THE PROBLEM → The reply should reproduce every line of the data below word for word, minus any images.

SUPPLIED INFORMATION →
-.-.-
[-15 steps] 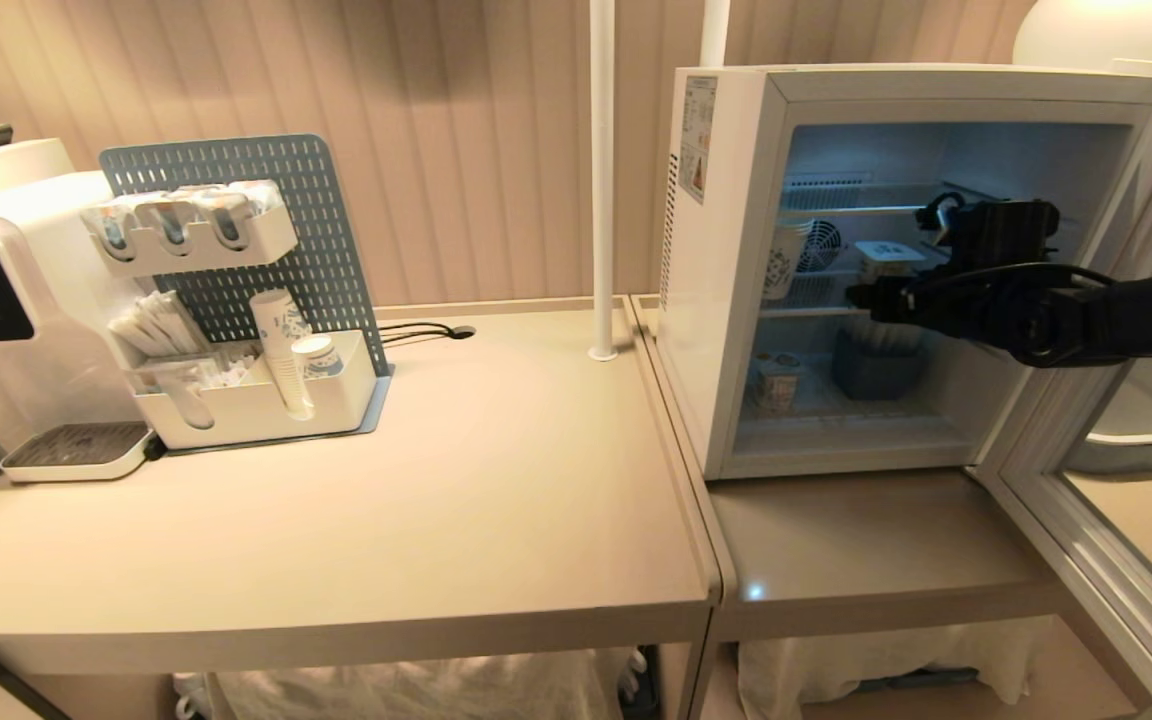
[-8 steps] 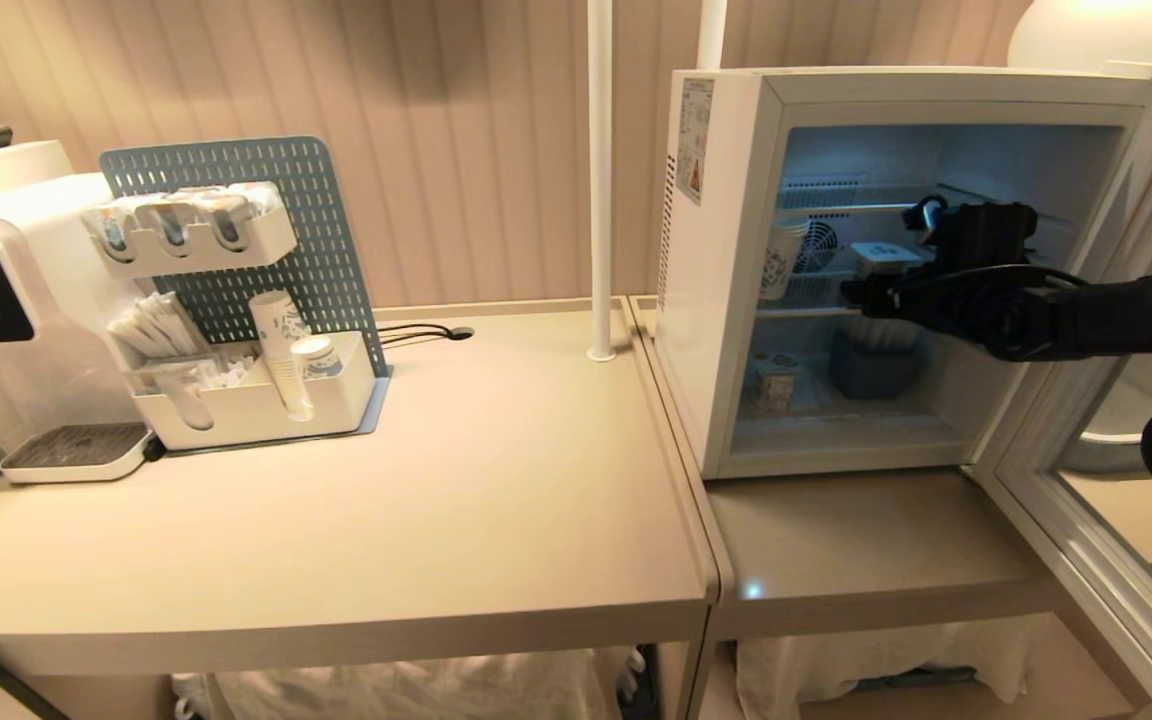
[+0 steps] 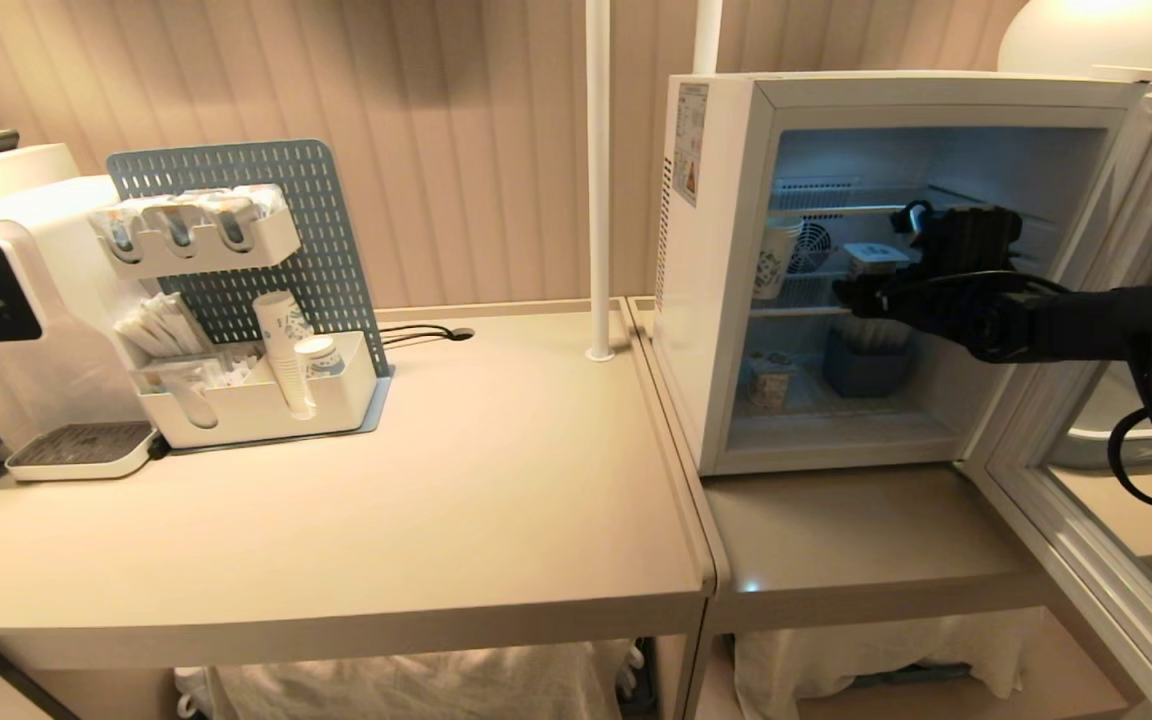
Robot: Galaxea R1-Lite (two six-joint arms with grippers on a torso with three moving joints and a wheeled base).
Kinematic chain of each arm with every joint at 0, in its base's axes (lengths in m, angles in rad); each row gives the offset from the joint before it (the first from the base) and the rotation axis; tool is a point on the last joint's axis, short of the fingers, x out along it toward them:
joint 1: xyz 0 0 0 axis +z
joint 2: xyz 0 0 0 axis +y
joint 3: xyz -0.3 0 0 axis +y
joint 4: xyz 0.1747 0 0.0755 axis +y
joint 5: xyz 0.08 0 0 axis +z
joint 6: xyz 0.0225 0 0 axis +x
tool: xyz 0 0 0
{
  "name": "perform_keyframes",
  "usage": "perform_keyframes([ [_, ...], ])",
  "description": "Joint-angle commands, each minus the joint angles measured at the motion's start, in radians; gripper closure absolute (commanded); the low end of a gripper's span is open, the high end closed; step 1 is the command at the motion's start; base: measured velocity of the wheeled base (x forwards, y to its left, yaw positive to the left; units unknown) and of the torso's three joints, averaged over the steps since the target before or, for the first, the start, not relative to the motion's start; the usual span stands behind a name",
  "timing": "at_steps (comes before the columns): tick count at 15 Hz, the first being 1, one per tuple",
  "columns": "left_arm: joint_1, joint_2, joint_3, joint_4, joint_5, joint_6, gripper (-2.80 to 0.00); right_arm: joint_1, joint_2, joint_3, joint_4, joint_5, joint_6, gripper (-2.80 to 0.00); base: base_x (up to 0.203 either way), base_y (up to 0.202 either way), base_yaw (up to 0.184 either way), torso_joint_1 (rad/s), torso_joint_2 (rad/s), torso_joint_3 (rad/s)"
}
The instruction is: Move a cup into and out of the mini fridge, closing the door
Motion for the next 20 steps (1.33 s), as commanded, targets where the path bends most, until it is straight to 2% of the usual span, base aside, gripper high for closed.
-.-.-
SOLUTION TO THIS TASK →
[-15 steps] 
[-8 steps] 
[+0 steps] 
Robot: Galaxea R1-Lite (two six-joint arms with grippers on a torso with three moving joints and a wheeled base).
Kinematic chain of each arm with every joint at 0, in its base's axes (lengths in m, angles in rad); each row gives the offset from the joint before it (the first from the base) and the rotation axis; tool is a point on the last joint's axis, short of the fingers, x out along it toward them:
joint 1: xyz 0 0 0 axis +z
joint 2: xyz 0 0 0 axis +y
joint 3: xyz -0.3 0 0 axis +y
joint 4: xyz 0.1747 0 0.0755 axis +y
joint 5: xyz 0.08 0 0 axis +z
joint 6: xyz 0.0225 0 0 axis +x
tool: xyz 0 0 0
{
  "name": "perform_keyframes",
  "usage": "perform_keyframes([ [_, ...], ])",
  "description": "Joint-angle commands, each minus the joint angles measured at the motion's start, in radians; gripper closure absolute (commanded); the low end of a gripper's span is open, the high end closed; step 1 is the command at the motion's start; base: measured velocity of the wheeled base (x forwards, y to its left, yaw positive to the left; units unknown) and of the torso's three joints, averaged over the steps since the target before or, for the first, the start, not relative to the motion's start; the usual span stands behind a name",
  "timing": "at_steps (comes before the columns): tick count at 15 Hz, the first being 1, one per tuple",
  "columns": "left_arm: joint_1, joint_2, joint_3, joint_4, joint_5, joint_6, gripper (-2.80 to 0.00); right_arm: joint_1, joint_2, joint_3, joint_4, joint_5, joint_6, gripper (-2.80 to 0.00); base: base_x (up to 0.203 either way), base_y (up to 0.202 either way), base_yaw (up to 0.184 either way), torso_joint_1 (rad/s), torso_joint_2 (rad/s), torso_joint_3 (rad/s)"
}
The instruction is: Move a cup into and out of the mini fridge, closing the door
Motion for the next 20 steps (1.33 s), as commanded, targets where the path bends most, until it is straight to 2% of the usual span, base aside, gripper high for closed.

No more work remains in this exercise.